窓の外を見ると、武器を持った野蛮な男たちが、私たちの馬車を取り囲んでいた。
「エストワール王国のリチャード国王。隣は聖女のユイノア姫か」
「貴様たちは何者だ?」
男たちは答えない。
とは言え、見ての通りだから予想はつく。
「目的は何だ?」
「教えたら俺たちに良いことがあるのか?」
「……話す気はないか」
「当然だろ? まぁでも、これから殺す相手だからな。話してやってもいいが……そっちの女は生かして捕らえろって言われてるし、色々面倒だ」
男の口ぶりから、誰かに雇われていることがわかる。
誰かはわからないけど、お父様を殺し、私を捕まえたいらしい。
「陛下お下がりください!」
「待て! この人数ではお前たちでも」
「ご安心を。
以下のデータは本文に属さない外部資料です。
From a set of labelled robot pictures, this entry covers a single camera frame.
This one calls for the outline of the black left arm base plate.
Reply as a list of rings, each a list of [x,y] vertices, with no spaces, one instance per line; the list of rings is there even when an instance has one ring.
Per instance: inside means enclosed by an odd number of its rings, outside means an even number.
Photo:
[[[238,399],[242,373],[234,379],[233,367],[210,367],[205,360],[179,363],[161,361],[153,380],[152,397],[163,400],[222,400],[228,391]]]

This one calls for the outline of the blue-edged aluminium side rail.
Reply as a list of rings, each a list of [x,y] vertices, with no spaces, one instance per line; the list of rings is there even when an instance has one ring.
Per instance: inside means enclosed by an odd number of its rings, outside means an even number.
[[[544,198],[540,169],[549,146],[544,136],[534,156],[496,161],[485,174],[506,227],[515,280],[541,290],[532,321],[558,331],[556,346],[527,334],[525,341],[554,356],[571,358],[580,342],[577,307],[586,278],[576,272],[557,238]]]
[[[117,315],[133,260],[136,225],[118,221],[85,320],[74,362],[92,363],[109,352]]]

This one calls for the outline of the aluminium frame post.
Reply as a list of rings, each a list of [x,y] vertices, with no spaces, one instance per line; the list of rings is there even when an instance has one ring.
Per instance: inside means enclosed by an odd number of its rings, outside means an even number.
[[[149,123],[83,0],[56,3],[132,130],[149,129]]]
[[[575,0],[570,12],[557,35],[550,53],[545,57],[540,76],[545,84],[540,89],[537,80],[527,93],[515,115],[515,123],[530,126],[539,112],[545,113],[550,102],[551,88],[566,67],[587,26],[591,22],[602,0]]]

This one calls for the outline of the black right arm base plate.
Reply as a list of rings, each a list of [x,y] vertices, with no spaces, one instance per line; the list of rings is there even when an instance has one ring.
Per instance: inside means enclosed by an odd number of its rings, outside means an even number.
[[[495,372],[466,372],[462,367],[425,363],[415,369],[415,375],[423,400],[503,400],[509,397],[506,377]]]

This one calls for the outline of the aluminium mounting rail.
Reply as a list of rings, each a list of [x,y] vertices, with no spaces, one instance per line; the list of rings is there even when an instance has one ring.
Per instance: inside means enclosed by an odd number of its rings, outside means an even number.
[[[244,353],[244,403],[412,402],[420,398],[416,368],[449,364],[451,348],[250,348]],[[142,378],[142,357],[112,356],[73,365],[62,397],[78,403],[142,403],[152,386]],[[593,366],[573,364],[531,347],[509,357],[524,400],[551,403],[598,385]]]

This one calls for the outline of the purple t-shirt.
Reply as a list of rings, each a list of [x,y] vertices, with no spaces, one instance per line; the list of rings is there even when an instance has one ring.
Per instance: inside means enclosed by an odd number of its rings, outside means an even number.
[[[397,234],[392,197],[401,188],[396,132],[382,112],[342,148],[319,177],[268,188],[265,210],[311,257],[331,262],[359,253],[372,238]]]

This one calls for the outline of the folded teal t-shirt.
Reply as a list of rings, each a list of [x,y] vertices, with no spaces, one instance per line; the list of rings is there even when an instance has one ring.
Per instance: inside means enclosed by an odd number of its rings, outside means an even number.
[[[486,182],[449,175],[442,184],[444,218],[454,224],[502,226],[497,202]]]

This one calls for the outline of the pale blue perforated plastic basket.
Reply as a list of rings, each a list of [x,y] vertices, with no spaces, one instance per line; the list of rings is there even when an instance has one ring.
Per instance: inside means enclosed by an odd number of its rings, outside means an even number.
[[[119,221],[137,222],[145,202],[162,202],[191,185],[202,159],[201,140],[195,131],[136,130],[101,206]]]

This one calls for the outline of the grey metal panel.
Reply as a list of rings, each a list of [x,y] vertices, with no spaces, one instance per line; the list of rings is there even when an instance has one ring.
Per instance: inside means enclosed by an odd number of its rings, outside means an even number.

我々で隙を作ります。その間にお逃げくだされば――」
会話の途中で矢が飛んでくる。
騎士の一人が身を挺して庇い、お父様は無事だった。
「くっ……」
「そんな暇与えると思ったか? 状況を見ろよ」
同行した騎士は五人。
野盗の数は、ぱっと見渡しただけでも二十人はいる。
圧倒的な人数差を前に、騎士たちは奮闘虚しく倒れていく。
そして、残された私とお父様。
「さぁ、とっとと殺して終わらせるか」
「させません!」
「あぁ?」
「待てユイノア!」
お父様を殺させない。
私は光の精霊と契約した聖女。
その力は癒すだけでなく、戦うこともできる。
「私が守ります! お父様は下がって!」
「駄目だユイノア! お前だけでも逃げてくれ」
「うるっせーな~ ちょっと黙ってろよ」
「っ……」
「ユイノア!」
身体がしびれて動かない。
上手く力も入らない。
かすむ視界の先で、魔法陣が展開されているのが見える。
「こっちは殺せないからな~ まっ、でもちょっといたぶっても良いだろ? どうせ必要なのはお前じゃないしな」
「……」
「睨んでも無駄だぜ。そんじゃ先に、こっちを殺しとくか」
そう言って、男はお父様に剣を向ける。
私は必死に身体を動かそうとした。
口も上手く動かなくて、フィーを呼ぶことすら難しい。
このままじゃお父様が殺される。
自分では何もできないから、祈ることしか出来ない。
誰か――助けて。
その祈りは天に――否、死神に届いていた。